どうしようもなく追い込まれて、辛くなって、弾丸で帰省したのでした。。。

その急須と初めて出会ったのは半年前。
お茶が大好きな親友の住まいでその急須でお茶を淹れてもらったのが、
それはそれは美味しくて、ほっこりして、
急須で淹れたお茶とペットボトルのお茶って全然違うんです。
風味も香りも、何より温かいお茶のほっこりすること。

私は何にしても、自分の心から気に入ったものしか買いたくないタイプ。
長年、急須を探し回っていたけれど、その急須には惚れ惚れしました。

一煎一煎丁寧に淹れられるように、手のひらにすっぽり収まるカワイイサイズの薩摩焼き。
本体は薩摩焼き土の色をむき出しに、
蓋と持ち手、注ぎ口には釉薬が塗り分けられていて、艶やか。
「つきの虫」さんという薩摩焼き工房の作品。

「何かのご褒美に買おう」とこの急須を餌にして、自分を鼓舞して半年。
馬車馬のように働き、その「何かのご褒美」が「何なのか」は分からないまま、心がポッキリ折れたその時にこの急須のほうから私の元にやってきてました。
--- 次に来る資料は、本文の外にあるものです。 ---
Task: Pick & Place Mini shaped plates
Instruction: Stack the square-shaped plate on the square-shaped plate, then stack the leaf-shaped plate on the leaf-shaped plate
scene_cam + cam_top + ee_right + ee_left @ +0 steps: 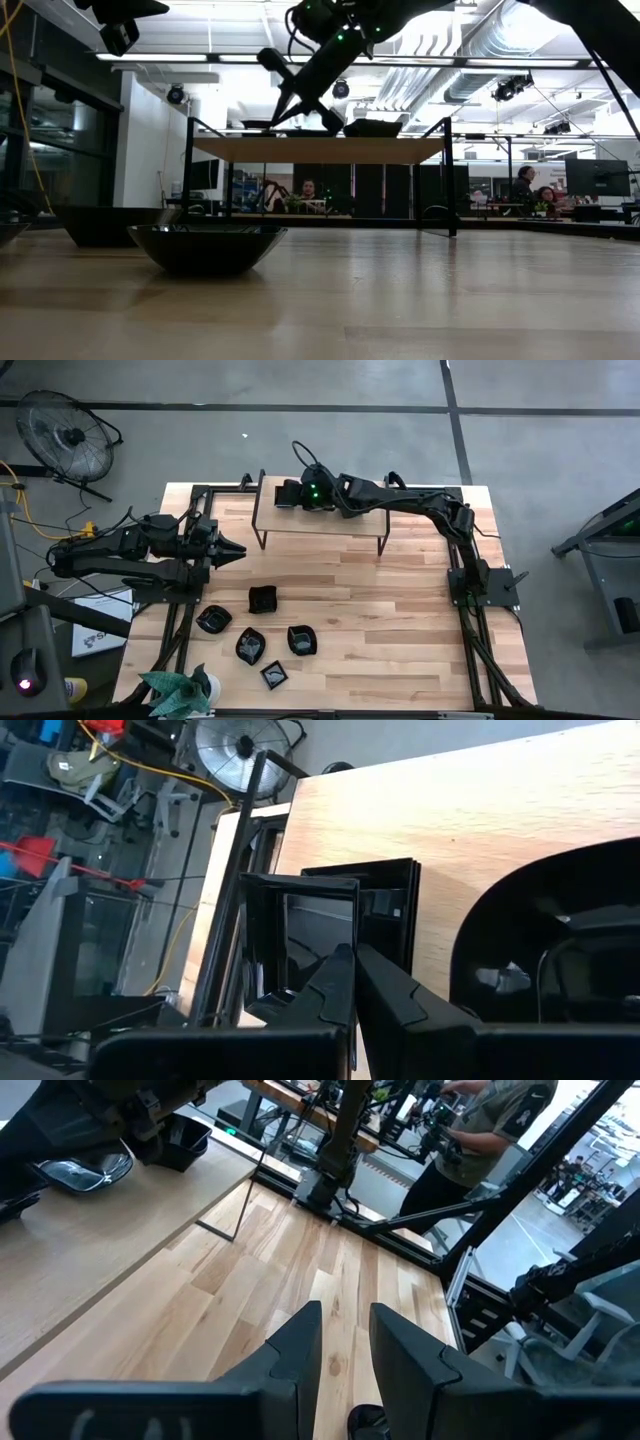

東京へ泣く泣く帰る鹿児島空港のショウウィンドウでこの急須が、私を呼びました。なんとたまたまその急須が空港のアートギャラリーで展示されていたのです!!!!!
「はぁ、この急須やっぱり素敵」

見つめ続けること20分。
「ウィンドウ開けて、手に持ってみて。」と、
なんと、この急須を焼かれたつきの虫さん、ご本人さまがちょうど空港に到着したところで、声をかけてくださいました。

「ちょうど焼きたてよ、焼きたてっておかしいか。」と笑いながら、その方が1個だけ連れてきた急須がカバンから出されると、私、一目惚れしちゃいました。
親友の急須ともまた違い、本体に塗られた黒く光る釉薬が憧れのオーロラみたいな柄です。
親友の急須よりも一回り大きいサイズだけど、欲張りな私にピッタリのサイズです。

運命だ。
へとへと疲れ果てた私に、もういいんだよ、とご褒美でこの急須が私の元に来たんだ。

「こんなに若い人が急須でお茶を淹れてくれるなんて、本当に嬉しい」とその方は言いました。
私もこんな素敵な急須と出会えて本当嬉しいです。

欲しいものってもしかして、「何かのご褒美」なんて言わずに「日々のご褒美」として買っていいのだと思います。
それでも買えなかったら、自分でご褒美と思えない苦しいタイミングでもこうやってふとした時に巡ってくるものなのですね。

ほくほくと、その急須と知覧の摘みたて新茶をお供に東京に帰る飛行機に乗りこみました。
こんなに東京に帰るのが楽しみなのは初めてかも。早く家に帰ってこの急須で、お茶を淹れたいよー。
羽田空港からの家路、早く着かないかしらと気が急く京急線。